Karl-Anthony Towns did everything you could reasonably ask from a big man trying to keep his team afloat. He finished with 35 points on 13-of-17 shooting, 12 rebounds, and seven assists before fouling out in the closing seconds. It was the kind of stat line that usually ends with a win.

It didn’t Monday.

Jalen Brunson gave the Knicks 28 points, OG Anunoby chipped in 22, and still it wasn’t enough because the Clippers had answers all night long — starting with Kawhi Leonard, who continues to move through the season with the quiet inevitability of a metronome.

Leonard scored 29 points, extending his streak to 42 straight games with at least 20 points, the second-longest active run in the league. No drama, no theatrics. Just buckets. One after another.

And the Clippers had plenty of help.

Bennedict Mathurin came off the bench and poured in 28 points, including 22 in the second half, the kind of scoring burst that tends to tilt games when a defense starts to tire. Darius Garland added 23 points and seven assists in his second start, and five Clippers finished in double figures.

The Knicks were chasing early.

Los Angeles opened the game by hitting four straight three-pointers, the basketball equivalent of a starter’s pistol. Suddenly the Knicks were down, the Clippers had rhythm, and the building had energy.

By halftime the Clippers led 64–55, thanks in large part to a mini duel between Leonard and Towns. Leonard scored 10 straight for L.A. at one point, and Towns answered with eight in a row for New York.

The problem was the Knicks never truly seized control of the game.

They tried in the third.

Backed by loud “Let’s go Knicks!” chants that echoed through the Intuit Dome — the kind of traveling crowd New York teams often bring to the West Coast — the Knicks chipped away at a 15-point deficit. Brunson sparked a 17–9 run, scoring six straight to help trim the gap.

By the end of the quarter the Knicks had it down to 88–81, and the game finally felt like it might flip.

But every time New York edged close in the fourth, the Clippers pushed them right back.

Three times in the final four minutes the Knicks got within five points. Three times Los Angeles answered. Mathurin finished a three-point play. Derrick Jones Jr. knocked down a dagger three. The last two minutes belonged to the Clippers.

Ballgame.

For Los Angeles, the win pushed them to 32–32, back to .500 for the first time since early November after starting the season in a brutal 6–21 tailspin. They’ve now won five of their first six games in March and are suddenly looking like a team determined to climb the Western Conference play-in ladder.

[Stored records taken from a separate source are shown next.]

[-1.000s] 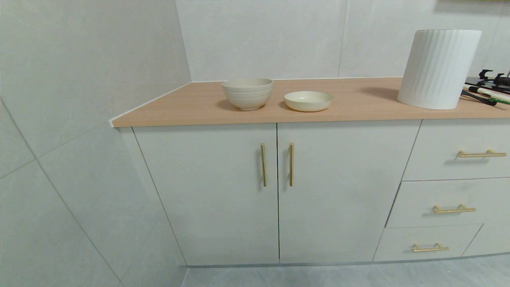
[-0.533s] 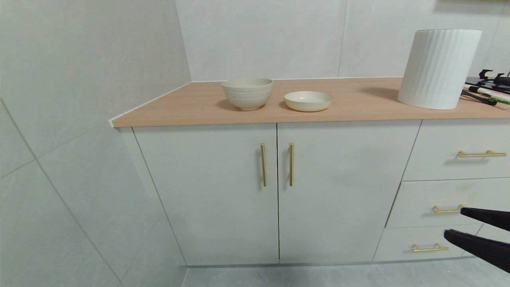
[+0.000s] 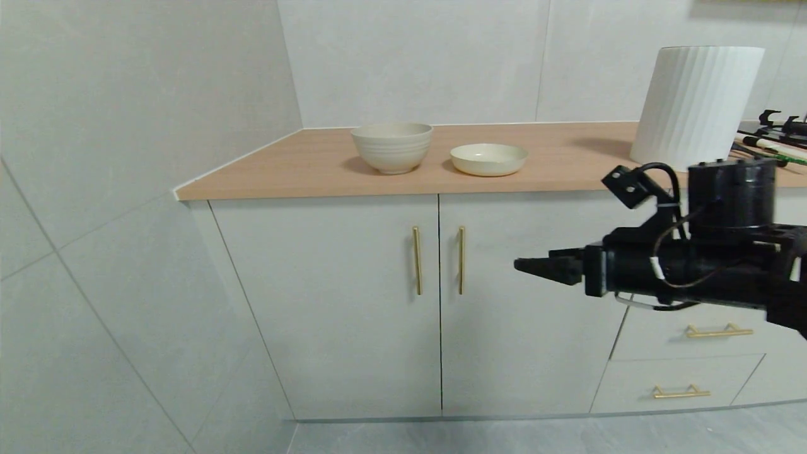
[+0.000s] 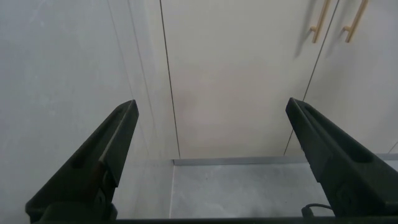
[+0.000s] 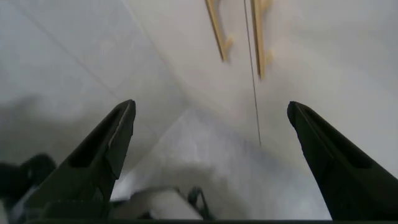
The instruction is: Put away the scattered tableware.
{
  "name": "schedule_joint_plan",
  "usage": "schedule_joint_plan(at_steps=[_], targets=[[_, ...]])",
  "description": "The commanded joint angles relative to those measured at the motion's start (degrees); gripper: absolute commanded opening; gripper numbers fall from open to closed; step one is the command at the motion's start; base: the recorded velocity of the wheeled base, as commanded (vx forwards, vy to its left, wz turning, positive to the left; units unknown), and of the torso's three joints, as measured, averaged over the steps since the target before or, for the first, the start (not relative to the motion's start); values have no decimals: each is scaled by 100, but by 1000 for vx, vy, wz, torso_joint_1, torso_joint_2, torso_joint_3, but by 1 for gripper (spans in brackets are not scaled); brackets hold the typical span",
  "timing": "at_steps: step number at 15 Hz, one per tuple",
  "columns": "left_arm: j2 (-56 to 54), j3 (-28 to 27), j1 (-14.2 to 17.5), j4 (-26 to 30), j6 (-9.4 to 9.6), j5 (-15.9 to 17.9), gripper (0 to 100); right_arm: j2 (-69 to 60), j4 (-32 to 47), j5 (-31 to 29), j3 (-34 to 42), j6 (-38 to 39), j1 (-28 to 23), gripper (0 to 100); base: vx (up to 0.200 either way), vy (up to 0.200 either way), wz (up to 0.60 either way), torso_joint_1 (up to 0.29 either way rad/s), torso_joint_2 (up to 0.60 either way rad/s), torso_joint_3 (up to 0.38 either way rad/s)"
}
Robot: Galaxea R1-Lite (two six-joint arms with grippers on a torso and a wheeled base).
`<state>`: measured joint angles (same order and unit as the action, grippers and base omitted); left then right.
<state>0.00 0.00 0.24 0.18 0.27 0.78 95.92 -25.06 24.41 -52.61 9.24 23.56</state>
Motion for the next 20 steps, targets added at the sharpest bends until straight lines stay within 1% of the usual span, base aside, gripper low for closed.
schedule_joint_plan(at_steps=[1, 4, 7, 9, 12, 17, 19, 20], targets=[[0, 0, 2, -1, 0, 1, 100, 1237, -51, 12, -865, 60, 122, 100, 0, 0, 0, 0, 0, 0], [0, 0, 2, -1, 0, 1, 100, 1966, -78, 12, -1445, 175, 122, 100, 0, 0, 0, 0, 0, 0], [0, 0, 2, -1, 8, 1, 100, 2239, -253, 3, -1541, 236, 122, 100, 0, 0, 0, 0, 0, 0], [0, 0, 2, -1, 8, 1, 100, 2573, -517, -6, -1849, 254, 210, 100, 0, 0, 0, 0, 0, 0], [0, 0, 2, -1, 0, 1, 100, 2757, -623, -6, -2130, 605, 298, 100, 0, 0, 0, 0, 0, 0], [0, 0, 2, -1, 8, 1, 100, 3100, -1220, -41, -2148, 693, 377, 100, 0, 0, 0, 0, 0, 0], [0, 0, 2, -1, 0, 1, 100, 3170, -1334, -41, -2165, 843, 430, 100, 0, 0, 0, 0, 0, 0], [0, 0, 2, -1, 0, 1, 100, 3232, -1581, -50, -2157, 1010, 447, 100, 0, 0, 0, 0, 0, 0]])
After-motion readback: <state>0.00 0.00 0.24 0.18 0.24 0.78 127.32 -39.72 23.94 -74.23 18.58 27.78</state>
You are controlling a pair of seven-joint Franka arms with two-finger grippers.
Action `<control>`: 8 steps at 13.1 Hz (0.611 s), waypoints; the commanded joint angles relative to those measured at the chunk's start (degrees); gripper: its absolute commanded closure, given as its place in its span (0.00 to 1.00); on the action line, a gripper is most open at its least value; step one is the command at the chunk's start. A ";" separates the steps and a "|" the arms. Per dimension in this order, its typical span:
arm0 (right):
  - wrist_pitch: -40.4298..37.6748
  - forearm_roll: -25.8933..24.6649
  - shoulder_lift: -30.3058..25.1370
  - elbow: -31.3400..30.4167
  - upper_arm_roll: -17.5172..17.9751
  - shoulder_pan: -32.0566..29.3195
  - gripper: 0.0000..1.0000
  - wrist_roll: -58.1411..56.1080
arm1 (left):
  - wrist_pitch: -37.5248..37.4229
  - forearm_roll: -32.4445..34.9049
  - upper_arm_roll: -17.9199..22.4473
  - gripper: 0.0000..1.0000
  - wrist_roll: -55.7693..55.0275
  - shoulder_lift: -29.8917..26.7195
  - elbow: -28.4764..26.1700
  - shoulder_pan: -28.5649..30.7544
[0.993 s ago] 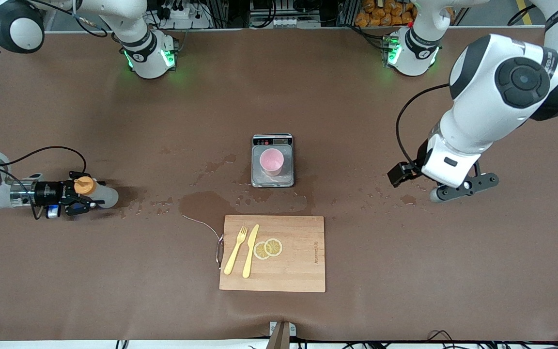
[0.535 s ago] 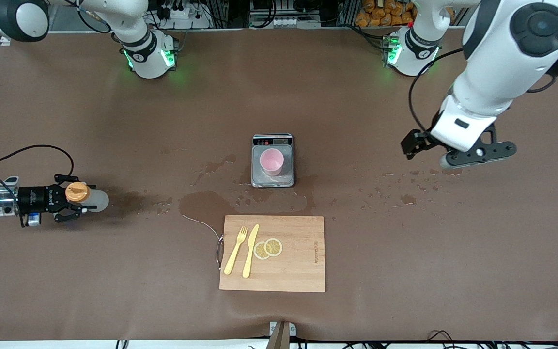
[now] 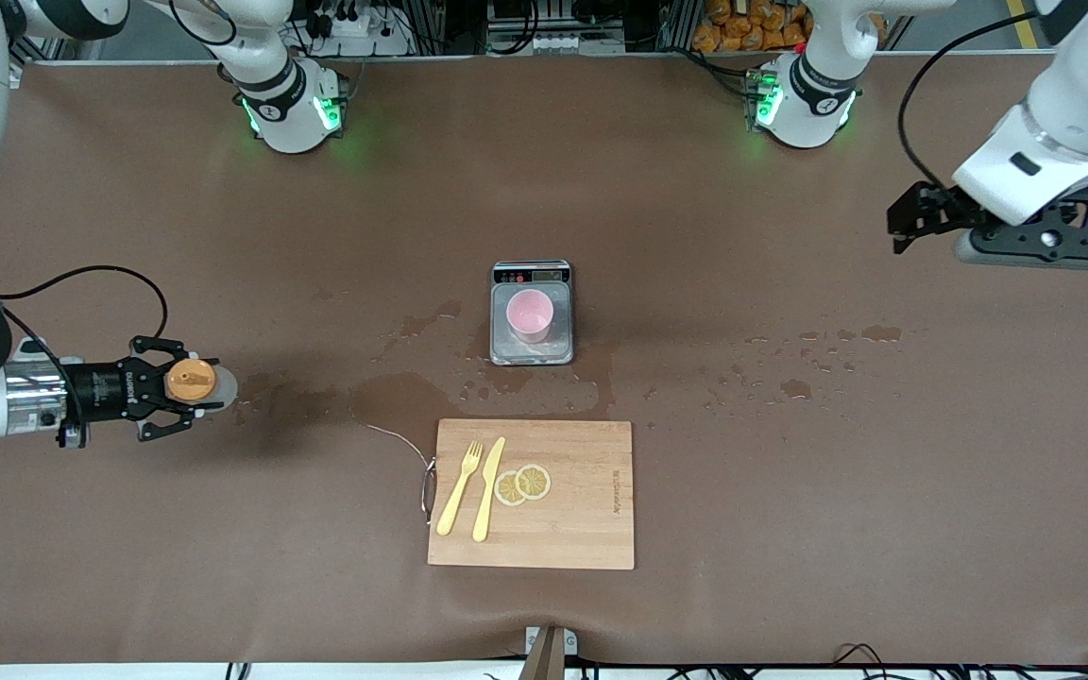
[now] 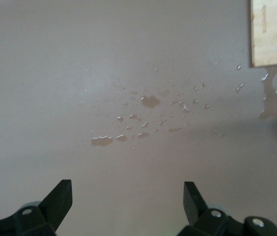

For the Knicks, the view is more complicated.

They remain one of the top teams in the East, but the road trip hasn’t gone smoothly. They also still haven’t won in Los Angeles against the Clippers since 2022, and Monday’s loss left them with a split in the season series.

The Knicks are too good, too deep, and too well coached to panic over a week of uneven basketball. That would be nonsense.

But the NBA season has a way of exposing small cracks before they become bigger ones.

The Knicks scored. Their stars produced. Their fans filled the building with noise three time zones from home.

And still they walked off the floor with another road loss.

Sometimes the box score lies.

Sometimes the scoreboard tells the truth.